Home Worship Planning History of Hymns History of Hymns: “Here is Bread, Here is Wine”

History of Hymns: “Here is Bread, Here is Wine”

Graham Kendrick

Graham Kendrick

Here Is Bread, Here Is Wine
by Graham Kendrick
The Faith We Sing, 2266

When I finished my first year of university education, my cousin gave me Richard Bertinet’s book, Dough: Simple Contemporary Bread. Over the course of the year, she had taught me to make bread by hand from scratch — no bread machine required! Although the book includes recipes for five different kinds of dough: white, olive oil, brown, rye, and sweet, I’ve never once ventured beyond the first chapter; I make a round loaf of white dough with four simple ingredients: flour, water, yeast, and salt. Warm water activates the yeast, flour and salt make it thick, and then my hands knead it to a ball for it to rise. Bread, which has come to symbolize so much, is nothing mysterious. It is made of the simplest stuff.

Two thousand years of ritual practice around Communion have shrouded the moment in mystery. If we strip the theology away for a moment, we uncover a table, a cup of wine, and a loaf of bread — simple things for everyone. Graham Kendrick’s hymn, “Here is Bread,” honors the simplicity of the ritual while acknowledging the immensity of the moment. Born in Northamptonshire, England, in 1950, Kendrick is widely-known for his hymn, “Shine, Jesus, Shine” (1987). The son of a Baptist minister, he studied to be a teacher before becoming a contemporary folk-rock singer and songwriter (Westermeyer, 2010, 310). As a young person in the church, he experienced its inability to properly connect with youth, and he set about using rock and folk music as a means of outreach and evangelism (Canterbury Dictionary). As he discusses in a 2002 interview, his work was meant to evoke a sense of drama, to engage the congregation with the Holy Spirit in a special moment. Music becomes worshipful, he says, only when the congregation itself commits to a deeper relationship with God, offering praise through Christ, by the Holy Spirit.

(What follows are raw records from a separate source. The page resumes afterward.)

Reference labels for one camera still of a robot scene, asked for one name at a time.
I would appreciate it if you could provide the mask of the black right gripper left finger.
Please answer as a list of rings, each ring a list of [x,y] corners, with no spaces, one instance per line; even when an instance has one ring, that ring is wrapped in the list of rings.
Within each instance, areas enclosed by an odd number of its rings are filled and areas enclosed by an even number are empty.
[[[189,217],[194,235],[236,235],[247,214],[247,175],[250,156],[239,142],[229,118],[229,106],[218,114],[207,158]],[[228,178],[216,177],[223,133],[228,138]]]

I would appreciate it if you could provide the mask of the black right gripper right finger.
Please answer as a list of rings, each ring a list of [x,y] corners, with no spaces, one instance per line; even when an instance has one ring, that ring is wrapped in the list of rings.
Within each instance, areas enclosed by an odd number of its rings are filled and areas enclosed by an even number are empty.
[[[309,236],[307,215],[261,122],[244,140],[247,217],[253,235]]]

As complex as the above might sound, “Here Is Bread” (1991) exemplifies the relative simplicity of these goals. Each stanza is made up of two tercets (sets of three lines): two three-syllable lines, followed by the uniting thought, “Christ is with us: He is with us.” The contrast between the two ideas is striking: the visible bread and wine are somehow the same as the immensity of the Christ experience. The course of the hymn deepens our understanding of these simple elements of bread and wine. It isn’t about tackling the issue of transubstantiation; instead, we come to see that the bread and wine are also grace and peace (in the second verse). The refrain describes the transformational power of Communion (“In this bread, there is healing; in this cup there’s life forever). The force of this moment propels us into the third verse, which is not only emblematic of our communal identity as Christians (“Here we are, joined as one”) but reminds us of our responsibility to proclaim the gospel (“We’ll proclaim till he comes…”). Underscored by a fragmented melody of thirds and seconds, united by a steady accompaniment for piano or guitar, the simple and seemingly separate words and elements are essential to one another.

As with the baking of a loaf of bread, which fuses disparate ingredients into one, the heart of the Communion ritual brings together God — above, incarnate, and spirit — and the many people and joins them together through flour, yeast, salt, and water.

For further reading:

Westermeyer, Paul. Hymnal Companion to Evangelical Lutheran Worship. Minneapolis: Augsburg Fortress, 2010.

Nancy Jiwon Cho. "Graham Kendrick." The Canterbury Dictionary of Hymnology. Canterbury Press, accessed August 12, 2017, http://www.hymnology.co.uk/g/graham-kendrick.

Melissa Riddle, "10 Questions With: Graham Kendrick," Crosswalk.Com (http://www.crosswalk.com/church/worship/10-questions-with-graham-kendrick-1165981.html)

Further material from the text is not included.